YOUR GOAL:
Transcription, pictures excluded: write out the data below exactly.

INPUT DATA:
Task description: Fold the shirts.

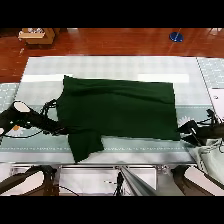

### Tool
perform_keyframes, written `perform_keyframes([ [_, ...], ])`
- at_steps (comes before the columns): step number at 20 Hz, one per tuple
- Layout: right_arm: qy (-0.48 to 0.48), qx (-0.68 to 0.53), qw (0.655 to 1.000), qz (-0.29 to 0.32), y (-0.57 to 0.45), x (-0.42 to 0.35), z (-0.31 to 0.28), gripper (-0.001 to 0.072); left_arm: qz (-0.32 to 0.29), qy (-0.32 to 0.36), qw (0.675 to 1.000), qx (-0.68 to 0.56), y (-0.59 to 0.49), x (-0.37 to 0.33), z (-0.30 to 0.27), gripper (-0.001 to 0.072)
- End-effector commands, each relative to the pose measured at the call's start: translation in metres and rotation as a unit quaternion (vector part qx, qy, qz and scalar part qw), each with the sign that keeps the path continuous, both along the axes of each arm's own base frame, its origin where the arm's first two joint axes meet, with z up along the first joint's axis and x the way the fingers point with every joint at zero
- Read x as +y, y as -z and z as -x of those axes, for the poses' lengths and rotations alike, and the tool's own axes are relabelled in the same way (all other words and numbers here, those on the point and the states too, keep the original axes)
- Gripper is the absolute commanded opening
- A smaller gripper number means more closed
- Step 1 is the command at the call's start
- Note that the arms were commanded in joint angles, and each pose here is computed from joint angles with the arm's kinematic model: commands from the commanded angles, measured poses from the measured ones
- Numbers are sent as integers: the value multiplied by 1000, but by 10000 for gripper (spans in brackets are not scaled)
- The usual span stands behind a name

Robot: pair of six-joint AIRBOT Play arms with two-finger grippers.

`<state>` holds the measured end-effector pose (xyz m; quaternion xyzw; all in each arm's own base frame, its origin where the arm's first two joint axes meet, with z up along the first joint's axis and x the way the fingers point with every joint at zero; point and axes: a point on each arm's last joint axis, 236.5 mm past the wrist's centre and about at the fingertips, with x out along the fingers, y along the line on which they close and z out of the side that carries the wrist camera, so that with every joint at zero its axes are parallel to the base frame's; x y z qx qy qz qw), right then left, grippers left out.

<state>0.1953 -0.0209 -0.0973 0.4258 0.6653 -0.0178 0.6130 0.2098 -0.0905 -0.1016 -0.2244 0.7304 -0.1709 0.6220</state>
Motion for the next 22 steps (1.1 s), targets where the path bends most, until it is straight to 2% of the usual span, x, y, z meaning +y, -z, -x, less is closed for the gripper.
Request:
perform_keyframes([
  [1,22,7,1000,-7,12,8,5,575,4,-14,1000,-13,-1,-2,-9,21],
  [2,25,10,1000,-8,16,10,7,565,9,-21,1000,-17,-2,-4,-12,21],
  [3,29,10,1000,-6,19,11,8,524,12,-26,999,-20,-3,-6,-15,21],
  [5,29,5,1000,-4,20,11,7,297,13,-28,999,-22,-3,-6,-16,21],
  [6,24,-10,1000,-9,17,13,2,145,13,-28,999,-22,-3,-6,-16,21],
  [7,17,-30,999,-21,11,17,-5,26,13,-27,999,-22,-4,-6,-17,21],
  [9,-10,-84,995,-51,-15,25,-23,26,23,-13,999,-32,-13,-9,-20,20],
  [11,-36,-150,987,-48,-52,20,-47,26,57,9,995,-79,-41,-20,-37,20],
  [13,-10,-232,972,-25,-93,7,-85,26,87,4,985,-151,-82,-30,-68,20],
  [16,41,-352,935,-33,-162,1,-135,25,110,-23,961,-252,-145,-37,-115,20],
  [19,-1,-378,926,18,-174,13,-159,25,89,-50,936,-336,-186,-24,-159,21],
  [22,39,-414,904,96,-176,5,-204,25,69,-75,923,-372,-198,-12,-191,21],
])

ANSWER BOX:
Task description: Fold the shirts.


### Tool
perform_keyframes, written `perform_keyframes([ [_, ...], ])`
- at_steps (comes before the columns): step number at 20 Hz, one per tuple
- Layout: right_arm: qy (-0.48 to 0.48), qx (-0.68 to 0.53), qw (0.655 to 1.000), qz (-0.29 to 0.32), y (-0.57 to 0.45), x (-0.42 to 0.35), z (-0.31 to 0.28), gripper (-0.001 to 0.072); left_arm: qz (-0.32 to 0.29), qy (-0.32 to 0.36), qw (0.675 to 1.000), qx (-0.68 to 0.56), y (-0.59 to 0.49), x (-0.37 to 0.33), z (-0.30 to 0.27), gripper (-0.001 to 0.072)
- End-effector commands, each relative to the pose measured at the call's start: translation in metres and rotation as a unit quaternion (vector part qx, qy, qz and scalar part qw), each with the sign that keeps the path continuous, both along the axes of each arm's own base frame, its origin where the arm's first two joint axes meet, with z up along the first joint's axis and x the way the fingers point with every joint at zero
- Read x as +y, y as -z and z as -x of those axes, for the poses' lengths and rotations alike, and the tool's own axes are relabelled in the same way (all other words and numbers here, those on the point and the states too, keep the original axes)
- Gripper is the absolute commanded opening
- A smaller gripper number means more closed
- Step 1 is the command at the call's start
- Note that the arms were commanded in joint angles, and each pose here is computed from joint angles with the arm's kinematic model: commands from the commanded angles, measured poses from the measured ones
- Numbers are sent as integers: the value multiplied by 1000, but by 10000 for gripper (spans in brackets are not scaled)
- The usual span stands behind a name

Robot: pair of six-joint AIRBOT Play arms with two-finger grippers.

`<state>` holds the measured end-effector pose (xyz m; quaternion xyzw; all in each arm's own base frame, its origin where the arm's first two joint axes meet, with z up along the first joint's axis and x the way the fingers point with every joint at zero; point and axes: a point on each arm's last joint axis, 236.5 mm past the wrist's centre and about at the fingertips, with x out along the fingers, y along the line on which they close and z out of the side that carries the wrist camera, so that with every joint at zero its axes are parallel to the base frame's; x y z qx qy qz qw), right then left, grippers left out.

<state>0.1953 -0.0209 -0.0973 0.4258 0.6653 -0.0178 0.6130 0.2098 -0.0905 -0.1016 -0.2244 0.7304 -0.1709 0.6220</state>
Motion for the next 22 steps (1.1 s), targets where the path bends most, until it is straight to 2% of the usual span, x, y, z meaning +y, -z, -x, less is closed for the gripper.
Request:
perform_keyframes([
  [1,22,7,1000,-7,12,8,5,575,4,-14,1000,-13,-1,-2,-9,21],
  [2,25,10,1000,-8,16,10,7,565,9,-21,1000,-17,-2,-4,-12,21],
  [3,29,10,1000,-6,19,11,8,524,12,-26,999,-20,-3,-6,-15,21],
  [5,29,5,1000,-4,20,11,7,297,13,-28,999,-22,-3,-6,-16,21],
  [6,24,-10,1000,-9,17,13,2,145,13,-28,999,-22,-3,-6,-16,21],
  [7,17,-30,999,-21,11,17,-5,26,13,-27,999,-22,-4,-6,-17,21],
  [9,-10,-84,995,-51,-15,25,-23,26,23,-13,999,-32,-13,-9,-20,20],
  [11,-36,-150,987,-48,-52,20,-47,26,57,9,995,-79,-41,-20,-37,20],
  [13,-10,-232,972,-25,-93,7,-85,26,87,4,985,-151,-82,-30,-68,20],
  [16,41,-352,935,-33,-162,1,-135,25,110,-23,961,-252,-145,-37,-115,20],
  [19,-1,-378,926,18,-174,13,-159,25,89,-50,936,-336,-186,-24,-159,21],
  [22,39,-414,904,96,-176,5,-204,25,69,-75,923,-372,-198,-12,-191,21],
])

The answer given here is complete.